Data below:

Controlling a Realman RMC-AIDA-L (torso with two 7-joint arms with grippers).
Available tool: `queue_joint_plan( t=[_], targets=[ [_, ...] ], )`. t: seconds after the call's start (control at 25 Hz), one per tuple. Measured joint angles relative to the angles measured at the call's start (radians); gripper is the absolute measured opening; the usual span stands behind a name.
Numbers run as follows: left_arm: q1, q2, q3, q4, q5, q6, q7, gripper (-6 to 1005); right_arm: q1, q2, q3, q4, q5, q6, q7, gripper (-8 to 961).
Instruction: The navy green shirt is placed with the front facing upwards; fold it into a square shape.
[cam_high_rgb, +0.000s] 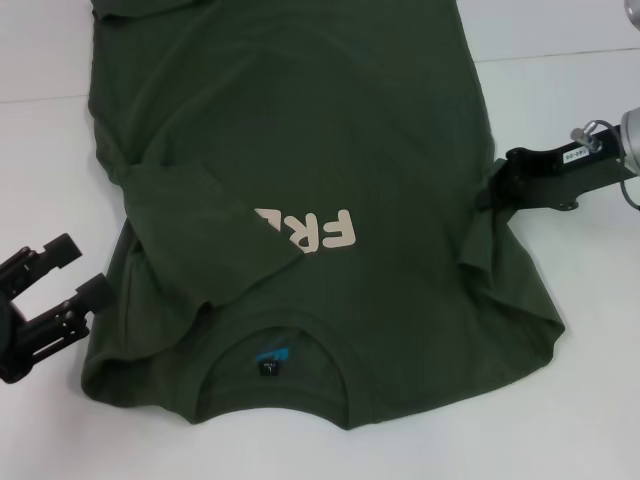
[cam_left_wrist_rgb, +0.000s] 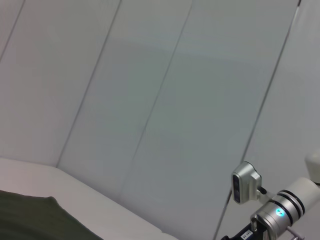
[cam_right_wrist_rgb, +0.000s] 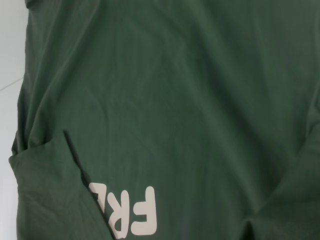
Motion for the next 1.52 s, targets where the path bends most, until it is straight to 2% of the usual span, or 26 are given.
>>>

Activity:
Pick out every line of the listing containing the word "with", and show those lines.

Exercise solution:
Controlling a Realman RMC-AIDA-L (torso with two 7-joint arms with grippers).
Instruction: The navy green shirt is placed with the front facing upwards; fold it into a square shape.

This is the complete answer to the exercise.